▶ What the exercise asks: Which lines below hold the word "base"? Copy all of them.

▶ Provided data:
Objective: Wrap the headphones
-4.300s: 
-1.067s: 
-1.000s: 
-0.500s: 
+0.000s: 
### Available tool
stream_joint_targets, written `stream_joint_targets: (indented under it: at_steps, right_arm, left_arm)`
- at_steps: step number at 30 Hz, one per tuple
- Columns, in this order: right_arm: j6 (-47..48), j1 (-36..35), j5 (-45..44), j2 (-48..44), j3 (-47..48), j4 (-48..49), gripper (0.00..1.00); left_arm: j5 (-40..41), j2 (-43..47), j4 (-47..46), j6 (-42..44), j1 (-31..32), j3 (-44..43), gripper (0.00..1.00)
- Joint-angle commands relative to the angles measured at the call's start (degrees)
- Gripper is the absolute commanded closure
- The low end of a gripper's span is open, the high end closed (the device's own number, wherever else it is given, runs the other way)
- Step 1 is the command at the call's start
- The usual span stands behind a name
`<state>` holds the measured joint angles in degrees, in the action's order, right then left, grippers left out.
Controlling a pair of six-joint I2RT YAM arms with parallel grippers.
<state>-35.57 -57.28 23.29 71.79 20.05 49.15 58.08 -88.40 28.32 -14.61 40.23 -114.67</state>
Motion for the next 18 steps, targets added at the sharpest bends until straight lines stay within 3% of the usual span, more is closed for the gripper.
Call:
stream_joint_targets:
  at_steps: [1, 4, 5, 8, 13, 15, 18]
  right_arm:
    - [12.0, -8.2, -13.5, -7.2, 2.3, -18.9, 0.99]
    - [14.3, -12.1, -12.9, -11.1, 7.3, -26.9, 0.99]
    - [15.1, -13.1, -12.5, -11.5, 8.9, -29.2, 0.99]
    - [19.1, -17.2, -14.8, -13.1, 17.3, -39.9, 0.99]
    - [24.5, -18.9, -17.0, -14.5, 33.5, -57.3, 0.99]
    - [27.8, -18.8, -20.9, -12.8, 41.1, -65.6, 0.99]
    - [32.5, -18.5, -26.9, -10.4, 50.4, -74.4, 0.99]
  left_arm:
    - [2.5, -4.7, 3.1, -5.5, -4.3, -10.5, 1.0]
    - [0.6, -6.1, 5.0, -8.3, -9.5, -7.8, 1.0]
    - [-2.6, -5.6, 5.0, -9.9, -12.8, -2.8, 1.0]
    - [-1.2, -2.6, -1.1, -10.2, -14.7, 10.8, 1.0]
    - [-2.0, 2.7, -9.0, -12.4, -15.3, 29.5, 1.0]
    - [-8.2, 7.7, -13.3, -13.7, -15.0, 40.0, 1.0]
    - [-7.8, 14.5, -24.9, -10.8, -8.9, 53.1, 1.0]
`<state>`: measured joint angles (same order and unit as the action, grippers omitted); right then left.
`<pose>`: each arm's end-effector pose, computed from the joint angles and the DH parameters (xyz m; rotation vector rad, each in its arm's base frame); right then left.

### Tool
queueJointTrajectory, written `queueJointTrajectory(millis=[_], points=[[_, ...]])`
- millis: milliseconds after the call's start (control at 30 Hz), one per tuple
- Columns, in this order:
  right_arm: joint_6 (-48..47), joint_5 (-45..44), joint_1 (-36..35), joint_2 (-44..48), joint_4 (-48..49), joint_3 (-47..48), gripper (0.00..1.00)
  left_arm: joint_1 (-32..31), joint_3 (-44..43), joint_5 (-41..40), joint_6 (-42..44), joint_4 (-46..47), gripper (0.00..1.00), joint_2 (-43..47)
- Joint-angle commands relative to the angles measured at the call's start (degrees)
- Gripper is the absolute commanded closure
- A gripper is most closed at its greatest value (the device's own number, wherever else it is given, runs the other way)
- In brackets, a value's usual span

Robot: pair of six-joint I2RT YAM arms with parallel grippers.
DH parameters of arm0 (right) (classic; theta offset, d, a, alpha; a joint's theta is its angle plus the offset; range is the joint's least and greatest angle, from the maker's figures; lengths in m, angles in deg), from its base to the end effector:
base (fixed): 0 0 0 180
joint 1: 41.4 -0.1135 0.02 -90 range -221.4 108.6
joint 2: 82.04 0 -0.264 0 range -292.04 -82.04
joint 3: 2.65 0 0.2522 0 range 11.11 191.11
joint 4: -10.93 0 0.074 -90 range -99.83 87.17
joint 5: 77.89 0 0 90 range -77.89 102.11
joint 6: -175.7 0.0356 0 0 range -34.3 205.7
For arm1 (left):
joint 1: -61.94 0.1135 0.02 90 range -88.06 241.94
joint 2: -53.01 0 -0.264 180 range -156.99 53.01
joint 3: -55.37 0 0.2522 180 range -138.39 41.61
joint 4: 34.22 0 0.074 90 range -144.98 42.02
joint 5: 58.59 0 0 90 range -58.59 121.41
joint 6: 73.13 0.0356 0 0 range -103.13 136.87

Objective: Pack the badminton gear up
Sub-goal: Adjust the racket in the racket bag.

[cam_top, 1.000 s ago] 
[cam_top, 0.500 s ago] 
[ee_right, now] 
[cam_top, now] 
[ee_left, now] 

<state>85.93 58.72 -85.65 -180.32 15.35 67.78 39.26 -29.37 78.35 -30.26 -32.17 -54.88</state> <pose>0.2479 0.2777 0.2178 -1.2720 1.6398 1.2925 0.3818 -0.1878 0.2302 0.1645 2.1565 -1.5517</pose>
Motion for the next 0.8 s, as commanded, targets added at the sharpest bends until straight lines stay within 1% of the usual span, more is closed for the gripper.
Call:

▶ Solution to the exercise:
`<pose>`: each arm's end-effector pose, computed from the joint angles and the DH parameters (xyz m; rotation vector rad, each in its arm's base frame); right then left.
DH parameters of arm0 (right) (classic; theta offset, d, a, alpha; a joint's theta is its angle plus the offset; range is the joint's least and greatest angle, from the maker's figures; lengths in m, angles in deg), from its base to the end effector:
base (fixed): 0 0 0 180

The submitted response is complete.